CR_CentralBanksIf you asked someone to list the chief qualities needed to be a good central banker I assume that the list may include: good communicator, wise, attention to detail, clear thinking, credibility and good with numbers. However, in recent months these qualities have been sadly lacking, most notably last week when the Federal Reserve wrong-footed the markets and failed to start tapering its enormous QE program.

The market had expected asset purchases to be tapered for two reasons: One, Ben Bernanke had dropped fairly big hints at his June press conference that tapering was likely to take place sooner rather than later; and two, because the unemployment rate has consistently declined all year and if it continues moving in this direction then it could hit the Fed’s 6.5 percent target rate in the coming months.

In the aftermath of the September Fed decision the markets, analysts and Fed commentators were lambasted for being too hasty and for trying to second-guess the Fed. While I agree that the markets can get too hung up on the movements of the U.S. central bank, I think that the criticism is unfair this time.

Ben Bernanke did not play fair last week, and mid-press conference shifted the tapering goal posts. He said that the unemployment rate was not a true reflection of the state of the economy (the markets said that at the time the bank started linking asset purchases to an economic threshold), and instead said that the Fed would focus on broader measures of economic growth. This was backed up by the chairman of the Federal Reserve Bank of New York, who suggested that GDP would also play a part in informing the bank on the timing of tapering; suggesting that forward momentum in GDP is the new pre-requisite before tapering can begin, leaving the unemployment rate on the back burner.

The Fed is not the only central bank to have done this. The Bank of England has flip-flopped, just like its peers the other side of the Atlantic. The BOE also has pledged to keep interest rates low until the unemployment rate declines to 7 percent, a mere 0.7 percent from where the rate is now. However, in a recent speech, BOE Gov. Mark Carney said that if the unemployment did fall to 7 percent it would not automatically trigger a rate rise … Confused? So is the market.
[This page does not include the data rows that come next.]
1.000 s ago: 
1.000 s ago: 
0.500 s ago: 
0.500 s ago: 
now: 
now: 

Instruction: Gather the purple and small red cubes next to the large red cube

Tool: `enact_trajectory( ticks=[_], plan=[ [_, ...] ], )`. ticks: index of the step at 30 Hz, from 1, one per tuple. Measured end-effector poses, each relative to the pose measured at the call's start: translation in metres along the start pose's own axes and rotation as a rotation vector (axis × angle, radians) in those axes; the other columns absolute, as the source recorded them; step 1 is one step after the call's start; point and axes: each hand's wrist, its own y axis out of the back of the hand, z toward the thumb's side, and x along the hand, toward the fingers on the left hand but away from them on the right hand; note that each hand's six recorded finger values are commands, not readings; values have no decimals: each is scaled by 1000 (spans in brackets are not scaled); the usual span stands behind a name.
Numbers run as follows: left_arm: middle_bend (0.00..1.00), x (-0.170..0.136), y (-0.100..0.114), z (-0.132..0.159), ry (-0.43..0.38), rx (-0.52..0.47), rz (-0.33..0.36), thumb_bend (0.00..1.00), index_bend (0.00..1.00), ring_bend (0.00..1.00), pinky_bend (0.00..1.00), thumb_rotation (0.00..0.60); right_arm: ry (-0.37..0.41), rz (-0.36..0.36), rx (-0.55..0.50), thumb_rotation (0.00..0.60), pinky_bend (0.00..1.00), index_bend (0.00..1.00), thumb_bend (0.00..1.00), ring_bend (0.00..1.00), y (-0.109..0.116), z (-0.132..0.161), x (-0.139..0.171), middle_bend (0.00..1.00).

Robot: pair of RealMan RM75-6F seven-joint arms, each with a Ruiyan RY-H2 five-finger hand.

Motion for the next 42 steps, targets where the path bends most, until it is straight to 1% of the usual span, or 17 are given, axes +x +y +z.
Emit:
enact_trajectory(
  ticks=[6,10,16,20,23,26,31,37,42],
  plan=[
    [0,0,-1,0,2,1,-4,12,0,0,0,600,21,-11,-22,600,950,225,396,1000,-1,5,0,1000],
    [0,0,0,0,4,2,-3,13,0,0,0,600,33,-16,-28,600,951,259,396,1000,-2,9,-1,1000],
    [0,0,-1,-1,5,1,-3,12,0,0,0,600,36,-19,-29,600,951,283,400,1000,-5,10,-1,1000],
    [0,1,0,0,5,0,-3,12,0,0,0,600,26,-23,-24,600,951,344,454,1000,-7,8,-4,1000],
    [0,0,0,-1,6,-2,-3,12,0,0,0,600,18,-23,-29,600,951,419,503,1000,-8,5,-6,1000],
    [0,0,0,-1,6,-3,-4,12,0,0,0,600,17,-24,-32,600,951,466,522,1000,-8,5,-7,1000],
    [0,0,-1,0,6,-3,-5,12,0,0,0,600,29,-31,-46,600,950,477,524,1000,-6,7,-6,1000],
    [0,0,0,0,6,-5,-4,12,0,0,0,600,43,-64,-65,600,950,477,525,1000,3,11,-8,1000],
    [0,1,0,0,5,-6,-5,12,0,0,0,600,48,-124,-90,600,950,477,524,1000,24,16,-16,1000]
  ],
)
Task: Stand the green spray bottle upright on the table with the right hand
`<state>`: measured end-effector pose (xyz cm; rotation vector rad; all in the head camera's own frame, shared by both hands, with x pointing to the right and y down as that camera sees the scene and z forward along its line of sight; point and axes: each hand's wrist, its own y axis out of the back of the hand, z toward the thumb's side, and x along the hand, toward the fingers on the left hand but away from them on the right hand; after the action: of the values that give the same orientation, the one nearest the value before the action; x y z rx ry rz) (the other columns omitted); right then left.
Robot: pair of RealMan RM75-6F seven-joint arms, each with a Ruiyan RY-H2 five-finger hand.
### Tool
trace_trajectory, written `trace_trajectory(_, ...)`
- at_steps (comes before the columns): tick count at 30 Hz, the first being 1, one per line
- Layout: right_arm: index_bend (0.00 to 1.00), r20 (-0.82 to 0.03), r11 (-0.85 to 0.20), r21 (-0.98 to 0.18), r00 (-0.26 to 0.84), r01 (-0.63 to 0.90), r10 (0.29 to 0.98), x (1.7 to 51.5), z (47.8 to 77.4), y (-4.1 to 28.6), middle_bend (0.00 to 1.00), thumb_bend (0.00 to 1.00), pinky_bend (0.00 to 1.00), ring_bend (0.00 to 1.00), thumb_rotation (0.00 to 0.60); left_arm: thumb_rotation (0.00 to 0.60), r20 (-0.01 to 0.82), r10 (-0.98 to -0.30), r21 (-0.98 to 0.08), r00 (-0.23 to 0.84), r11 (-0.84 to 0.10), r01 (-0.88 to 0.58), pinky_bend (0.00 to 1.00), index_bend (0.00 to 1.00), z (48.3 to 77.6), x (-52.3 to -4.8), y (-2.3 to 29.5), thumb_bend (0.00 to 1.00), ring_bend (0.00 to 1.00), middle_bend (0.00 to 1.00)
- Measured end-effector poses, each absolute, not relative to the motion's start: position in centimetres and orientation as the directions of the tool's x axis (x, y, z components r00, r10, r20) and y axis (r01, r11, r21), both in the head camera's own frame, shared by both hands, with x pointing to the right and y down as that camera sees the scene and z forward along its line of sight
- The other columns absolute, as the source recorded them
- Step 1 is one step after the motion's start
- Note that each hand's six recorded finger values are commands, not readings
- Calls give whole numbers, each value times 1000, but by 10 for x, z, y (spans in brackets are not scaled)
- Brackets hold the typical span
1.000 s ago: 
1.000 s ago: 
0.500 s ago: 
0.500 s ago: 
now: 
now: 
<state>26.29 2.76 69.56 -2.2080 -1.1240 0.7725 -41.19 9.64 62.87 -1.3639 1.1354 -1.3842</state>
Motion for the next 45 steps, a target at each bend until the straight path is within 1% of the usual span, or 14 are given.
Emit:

The central banks set interest rates; interest rates are the price of money; and money is at the center of the financial system. So rates – and where they are going – matter. Thus, the indecision from the Fed and the BOE has only made the markets, analysts and market commentators (me included) even more anxious. These days we don’t want to miss one data point or one speech for fear we get left behind in the great hunt for central bank clarity.

But maybe we are all searching for something that does not exist. The Federal Reserve Bank of St. Louis released a report last year on the effectiveness of central bank forward guidance. It looked at early adopters of forward guidance, including the Reserve Bank of New Zealand, central banks in Norway and Sweden, and the U.S. Federal Reserve. Interestingly, this report found that forward guidance was only statistically significant at predicting where interest rates would be three quarters in advance for Norway and Sweden.

In the U.S. and New Zealand, the report found there was no statistical link. The overall findings of the report found weak evidence that forward guidance increased the ability of market participants to forecast future short-term yields, and no evidence of increased predictability of long-term yields. Thus, one the Federal Reserve’s own banks have reported that it is "difficult to see how forward guidance could significantly increase these central banks’ ability to control long-term yields."

What is even more concerning is evidence that forward guidance may require the central bank to maintain its policy rate at the promised level, even when economic conditions have improved enough to warrant an adjustment in the policy rate. Thus, central bankers’ commitment to forward guidance could generate the next asset price bubble.

On paper it is easy to see the attractiveness of a central bank trying to guarantee that interest rates will stay stable for a period of time into the future; however, in reality, as the study finds, it isn’t possible. Instead, central banks end up confusing the markets by announcing economic thresholds that they don’t intend to stick to.

This brings me back to the start and the list of qualities one would expect a central banker to possess. Good with numbers and statistics – then why adopt economic thresholds only to ditch them when the data no longer fits your argument? Credibility – forward guidance threatens to blast a hole in central bankers’ credibility both sides of the Atlantic.

But the real concern is that in a futile attempt to keep rates lower for longer than may be necessary or healthy, central banks may cause markets to panic, driving rates up at a rapid pace, which could hurt growth going forward. Central bankers are playing a dangerous game.